Quote Originally Posted by MattC86 View Post
In regards to Steve and Tom, I wonder if the different geopolitical realities of now vs., say, 1975 may make a difference. My hope, I guess, is that since the Army (and the Marine Corps, but the Army in particular) can't just refocus on "the right war" that suits their doctrinal preference, they will continue to focus on small wars and COIN. I think that with the specter of future insurgencies, regime changes, and nation-building on the horizon, we can't just say "we don't do this kind of stuff," which was essentially what the Powell Doctrine was all about.

Matt
Good point. We don't have a Soviet Union to run back to, and China is hardly a conventional peer competitor in the next 20 years. COIN and IW will make up a large part of what we must contend with. Unless we go back to 1920's/30's isolationism .....

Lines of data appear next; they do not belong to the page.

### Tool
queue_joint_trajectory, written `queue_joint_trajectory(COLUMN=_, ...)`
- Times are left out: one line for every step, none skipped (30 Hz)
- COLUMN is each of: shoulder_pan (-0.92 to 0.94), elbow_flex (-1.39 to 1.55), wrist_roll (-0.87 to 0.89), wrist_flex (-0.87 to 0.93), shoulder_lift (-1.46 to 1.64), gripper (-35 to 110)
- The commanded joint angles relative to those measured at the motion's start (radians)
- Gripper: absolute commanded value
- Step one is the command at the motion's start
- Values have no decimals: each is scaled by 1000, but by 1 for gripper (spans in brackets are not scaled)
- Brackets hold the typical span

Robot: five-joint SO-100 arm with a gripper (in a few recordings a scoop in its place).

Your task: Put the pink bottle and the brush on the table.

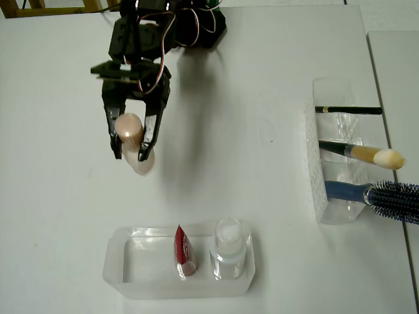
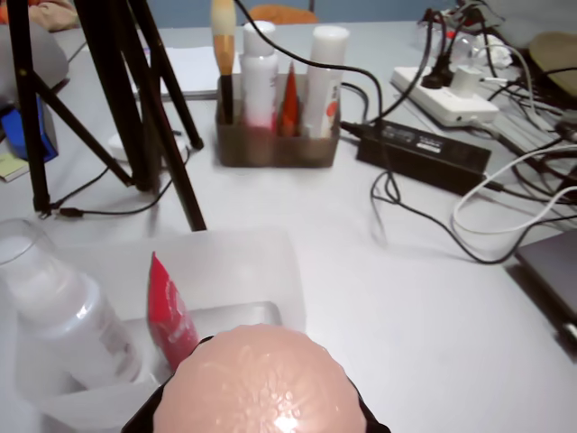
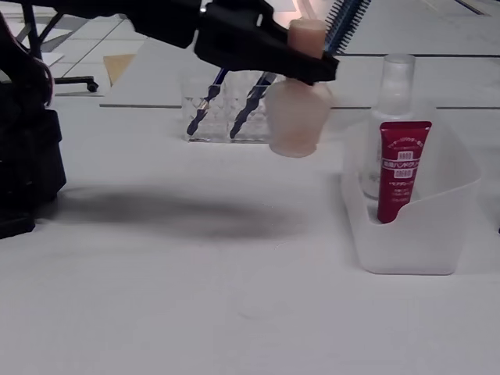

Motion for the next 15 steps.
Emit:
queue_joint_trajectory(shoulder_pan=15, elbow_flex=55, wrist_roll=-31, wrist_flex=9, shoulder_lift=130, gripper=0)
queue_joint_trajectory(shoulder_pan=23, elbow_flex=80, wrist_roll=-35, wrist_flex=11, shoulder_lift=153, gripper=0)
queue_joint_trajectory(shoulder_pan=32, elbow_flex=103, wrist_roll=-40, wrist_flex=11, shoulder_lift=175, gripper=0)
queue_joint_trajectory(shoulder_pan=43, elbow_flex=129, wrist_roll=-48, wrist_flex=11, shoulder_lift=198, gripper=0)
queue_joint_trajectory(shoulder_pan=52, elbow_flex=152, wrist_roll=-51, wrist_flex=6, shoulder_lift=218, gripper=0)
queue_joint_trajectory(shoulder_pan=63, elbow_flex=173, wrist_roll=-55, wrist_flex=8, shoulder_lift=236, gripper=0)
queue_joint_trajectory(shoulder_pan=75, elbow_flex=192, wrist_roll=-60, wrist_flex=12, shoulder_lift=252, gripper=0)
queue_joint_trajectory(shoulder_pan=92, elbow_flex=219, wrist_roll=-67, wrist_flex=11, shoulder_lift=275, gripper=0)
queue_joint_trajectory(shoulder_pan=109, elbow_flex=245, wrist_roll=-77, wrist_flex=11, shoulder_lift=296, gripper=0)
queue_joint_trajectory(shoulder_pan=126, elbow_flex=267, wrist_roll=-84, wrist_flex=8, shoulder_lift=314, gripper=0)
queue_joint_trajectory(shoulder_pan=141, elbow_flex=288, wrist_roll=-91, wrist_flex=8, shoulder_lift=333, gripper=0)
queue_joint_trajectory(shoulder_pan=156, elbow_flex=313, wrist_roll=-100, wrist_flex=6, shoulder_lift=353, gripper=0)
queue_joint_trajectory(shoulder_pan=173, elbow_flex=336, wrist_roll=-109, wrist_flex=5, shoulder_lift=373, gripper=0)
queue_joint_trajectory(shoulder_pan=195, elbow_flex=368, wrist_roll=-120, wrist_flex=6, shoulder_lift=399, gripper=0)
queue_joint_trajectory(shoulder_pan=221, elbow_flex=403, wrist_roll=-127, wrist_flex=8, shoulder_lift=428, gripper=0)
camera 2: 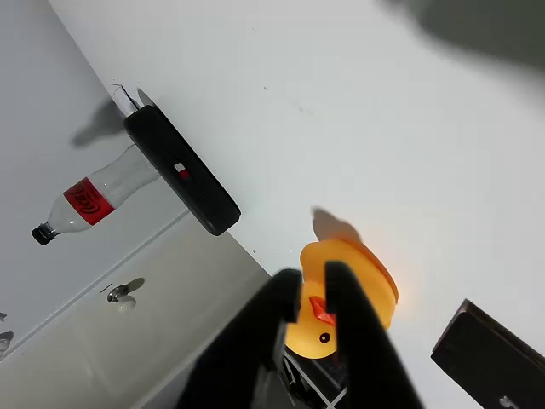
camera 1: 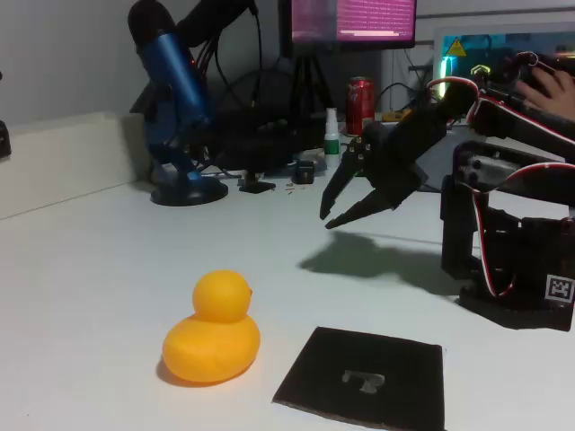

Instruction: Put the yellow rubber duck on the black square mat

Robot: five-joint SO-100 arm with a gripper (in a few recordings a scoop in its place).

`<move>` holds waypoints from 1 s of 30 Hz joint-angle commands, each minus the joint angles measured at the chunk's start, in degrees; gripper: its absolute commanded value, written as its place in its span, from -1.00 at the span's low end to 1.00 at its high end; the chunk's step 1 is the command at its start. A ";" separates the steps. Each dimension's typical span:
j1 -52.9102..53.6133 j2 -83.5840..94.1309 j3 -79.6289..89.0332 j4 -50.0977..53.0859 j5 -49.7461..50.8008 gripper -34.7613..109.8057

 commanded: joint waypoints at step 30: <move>-2.02 -15.82 -7.56 -0.53 -0.09 -0.48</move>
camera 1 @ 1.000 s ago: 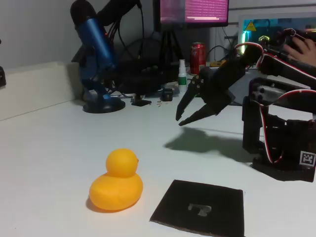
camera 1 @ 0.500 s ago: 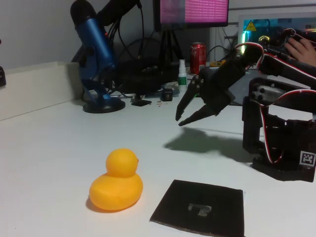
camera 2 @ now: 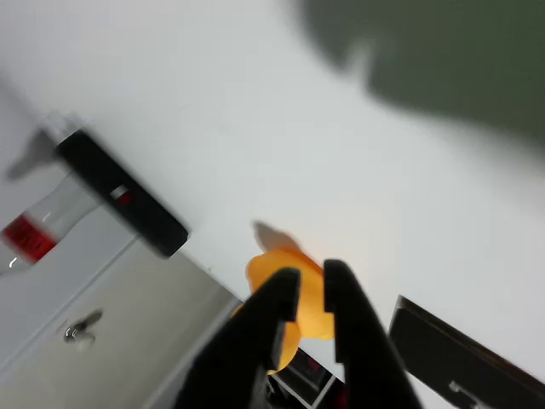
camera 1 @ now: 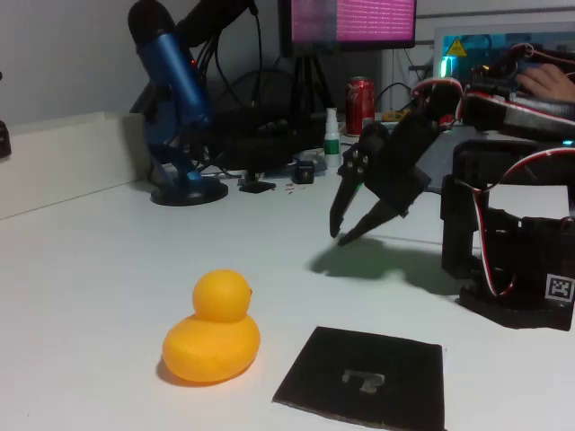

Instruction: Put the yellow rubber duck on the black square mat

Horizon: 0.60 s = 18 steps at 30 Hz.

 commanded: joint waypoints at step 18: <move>-1.32 -27.77 -37.88 -0.44 -0.62 -0.48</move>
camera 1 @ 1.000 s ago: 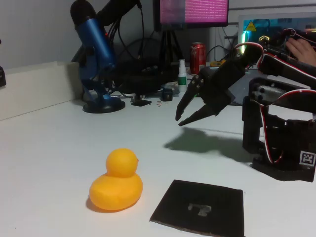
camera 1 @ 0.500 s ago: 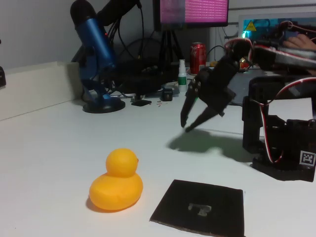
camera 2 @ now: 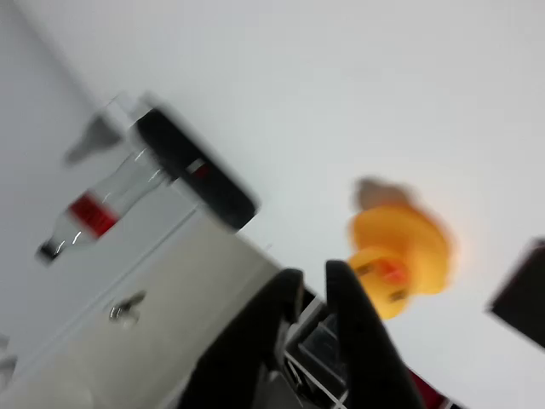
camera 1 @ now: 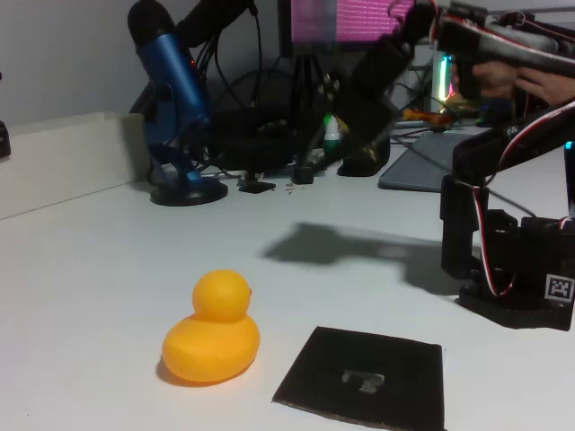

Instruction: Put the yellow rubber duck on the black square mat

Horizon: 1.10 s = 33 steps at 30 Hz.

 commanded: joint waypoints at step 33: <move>-0.53 -49.48 -38.50 0.18 -0.97 -0.48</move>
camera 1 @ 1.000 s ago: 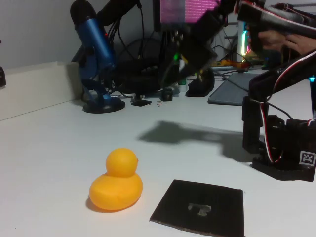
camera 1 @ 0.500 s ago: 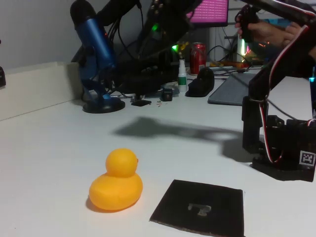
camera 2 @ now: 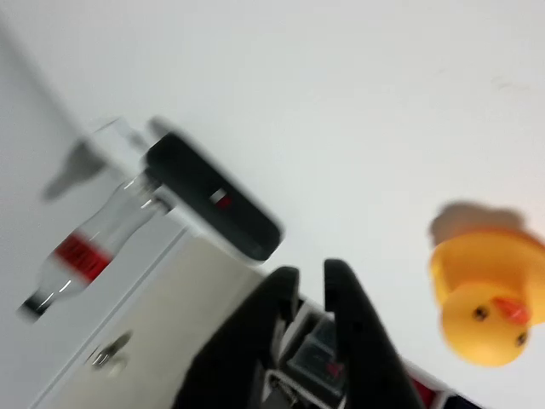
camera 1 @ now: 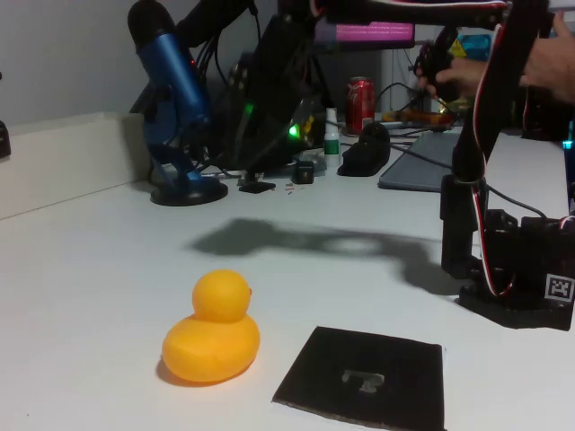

However, I would say that part of our troubles in Iraq stemmed from not following the Powell doctrine - that a) We didn't have a strategic plan b) we didn't send overwhelming force. Those two decisions are the primary reasons Iraq went into chaos - we never filled the order/security vacuum early, and nature abhors a vacuum. Add in all the root causes of insurgencies were present and Voila! Iraq 2003-2007. Even if we had had good COIN operational concepts, tactics, and education in 2003, it wouldn't have compensated for a lack of a workable strategy.